What is the most reliable place to buy a Dish receiver. I am looking for a vip622. Thanks for any help.


----------



## jsk (Dec 27, 2006)

eBay. Other than that, I don't see many around. You might have better luck finding a 722 or 722k.


----------



## P Smith (Jul 25, 2002)

try craigslist


----------



## dmspen (Dec 1, 2006)

Just wondering why you'd want a 622 vice a 722(k)? or a 612?


----------



## Don M (Jul 1, 2006)

dmspen said:


> Just wondering why you'd want a 622 vice a 722(k)? or a 612?


No particular reason. I am more familiar with the 622 and the price is usually much cheaper than 722. The 612 might be ok, but I would like to have an S-video out. When was the 612 first released?


----------



## BobaBird (Mar 31, 2002)

The 612 was released Feb 2008.


----------



## jimb (Feb 13, 2006)

Don M said:


> No particular reason. I am more familiar with the 622 and the price is usually much cheaper than 722. The 612 might be ok, but I would like to have an S-video out. When was the 612 first released?

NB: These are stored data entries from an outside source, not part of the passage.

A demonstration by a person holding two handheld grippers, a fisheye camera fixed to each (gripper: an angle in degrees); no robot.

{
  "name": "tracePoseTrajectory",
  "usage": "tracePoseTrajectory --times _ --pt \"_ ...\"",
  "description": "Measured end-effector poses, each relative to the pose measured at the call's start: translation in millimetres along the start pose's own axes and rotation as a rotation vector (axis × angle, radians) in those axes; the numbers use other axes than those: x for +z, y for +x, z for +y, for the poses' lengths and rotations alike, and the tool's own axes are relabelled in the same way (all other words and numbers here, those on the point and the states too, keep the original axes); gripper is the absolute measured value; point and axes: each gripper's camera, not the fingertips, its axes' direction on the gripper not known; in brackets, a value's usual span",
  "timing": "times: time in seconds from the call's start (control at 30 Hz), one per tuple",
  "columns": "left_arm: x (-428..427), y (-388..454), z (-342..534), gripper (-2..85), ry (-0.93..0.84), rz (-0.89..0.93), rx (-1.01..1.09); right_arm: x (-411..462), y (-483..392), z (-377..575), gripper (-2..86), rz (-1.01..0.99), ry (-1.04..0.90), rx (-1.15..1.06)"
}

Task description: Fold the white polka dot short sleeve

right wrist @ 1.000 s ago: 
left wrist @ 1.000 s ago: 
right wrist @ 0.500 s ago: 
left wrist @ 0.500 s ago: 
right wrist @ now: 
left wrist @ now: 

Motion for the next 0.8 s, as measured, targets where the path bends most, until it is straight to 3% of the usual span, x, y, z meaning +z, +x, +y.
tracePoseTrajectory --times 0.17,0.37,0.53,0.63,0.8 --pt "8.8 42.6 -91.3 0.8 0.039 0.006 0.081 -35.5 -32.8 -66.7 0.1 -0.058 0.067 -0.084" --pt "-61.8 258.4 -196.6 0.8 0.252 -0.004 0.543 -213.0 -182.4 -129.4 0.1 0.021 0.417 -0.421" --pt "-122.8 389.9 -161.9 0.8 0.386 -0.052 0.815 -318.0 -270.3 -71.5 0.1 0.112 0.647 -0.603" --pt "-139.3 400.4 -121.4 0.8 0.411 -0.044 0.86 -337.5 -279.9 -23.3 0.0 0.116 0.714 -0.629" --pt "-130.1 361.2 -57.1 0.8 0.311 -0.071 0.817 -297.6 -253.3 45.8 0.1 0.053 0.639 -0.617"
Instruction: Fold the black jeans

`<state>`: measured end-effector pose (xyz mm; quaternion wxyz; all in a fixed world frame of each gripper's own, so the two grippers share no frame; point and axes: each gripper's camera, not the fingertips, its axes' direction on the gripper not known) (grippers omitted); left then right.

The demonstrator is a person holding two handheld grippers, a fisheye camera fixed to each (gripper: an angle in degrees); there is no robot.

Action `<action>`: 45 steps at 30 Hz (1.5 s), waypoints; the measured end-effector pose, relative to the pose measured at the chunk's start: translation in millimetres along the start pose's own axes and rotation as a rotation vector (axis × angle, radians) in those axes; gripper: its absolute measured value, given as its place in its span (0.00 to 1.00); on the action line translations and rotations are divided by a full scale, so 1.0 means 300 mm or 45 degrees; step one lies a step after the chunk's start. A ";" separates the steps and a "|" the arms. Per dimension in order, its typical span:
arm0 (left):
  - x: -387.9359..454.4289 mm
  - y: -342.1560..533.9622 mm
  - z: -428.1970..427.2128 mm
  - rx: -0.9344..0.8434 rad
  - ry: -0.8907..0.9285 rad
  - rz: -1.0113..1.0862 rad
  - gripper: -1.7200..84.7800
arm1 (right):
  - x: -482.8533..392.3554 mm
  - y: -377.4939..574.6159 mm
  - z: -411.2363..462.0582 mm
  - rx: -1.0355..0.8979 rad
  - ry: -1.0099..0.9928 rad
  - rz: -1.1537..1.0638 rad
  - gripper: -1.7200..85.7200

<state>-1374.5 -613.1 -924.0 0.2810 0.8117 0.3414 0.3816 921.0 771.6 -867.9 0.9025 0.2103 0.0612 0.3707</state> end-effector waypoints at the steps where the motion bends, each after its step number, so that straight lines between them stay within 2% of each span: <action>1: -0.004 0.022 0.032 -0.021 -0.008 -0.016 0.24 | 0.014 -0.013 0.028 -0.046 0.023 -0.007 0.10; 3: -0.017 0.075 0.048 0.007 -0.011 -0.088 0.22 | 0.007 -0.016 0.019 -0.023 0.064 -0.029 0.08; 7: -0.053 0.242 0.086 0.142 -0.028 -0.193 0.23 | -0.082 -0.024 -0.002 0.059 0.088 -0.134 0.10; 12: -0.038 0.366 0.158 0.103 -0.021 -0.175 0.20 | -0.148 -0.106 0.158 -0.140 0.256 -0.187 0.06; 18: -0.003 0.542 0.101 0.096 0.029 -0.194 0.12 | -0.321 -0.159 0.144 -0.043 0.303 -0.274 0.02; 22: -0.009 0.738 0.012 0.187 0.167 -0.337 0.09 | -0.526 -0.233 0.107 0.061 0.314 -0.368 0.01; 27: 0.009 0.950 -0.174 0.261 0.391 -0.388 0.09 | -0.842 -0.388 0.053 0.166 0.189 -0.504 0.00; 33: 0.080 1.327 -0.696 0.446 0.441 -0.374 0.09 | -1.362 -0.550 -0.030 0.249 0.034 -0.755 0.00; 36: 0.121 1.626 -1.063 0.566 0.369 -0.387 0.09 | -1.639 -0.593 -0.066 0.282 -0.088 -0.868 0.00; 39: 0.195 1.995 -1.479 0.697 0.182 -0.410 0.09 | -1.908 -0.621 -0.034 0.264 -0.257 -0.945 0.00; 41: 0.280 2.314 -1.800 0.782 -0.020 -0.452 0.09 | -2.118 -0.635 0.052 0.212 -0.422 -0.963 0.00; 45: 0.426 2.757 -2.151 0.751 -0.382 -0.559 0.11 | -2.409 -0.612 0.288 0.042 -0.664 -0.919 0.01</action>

It's cheaper because the HDMI port will either work for a couple of months or may not even work when you get it. I hope you want to use component cables on it.


----------



## tampa8 (Mar 30, 2002)

Not my first choice for a receiver, even cheap. Just sayin....


----------



## cpdretired (Aug 25, 2003)

Don M said:


> What is the most reliable place to buy a Dish receiver. I am looking for a vip622. Thanks for any help.


https://www.dishstore.net/index.php
Before buying any receiver from eBay or Craigslist contact Dish to see if it can be authorized.


----------



## bnborg (Jun 3, 2005)

Dish Depot.


----------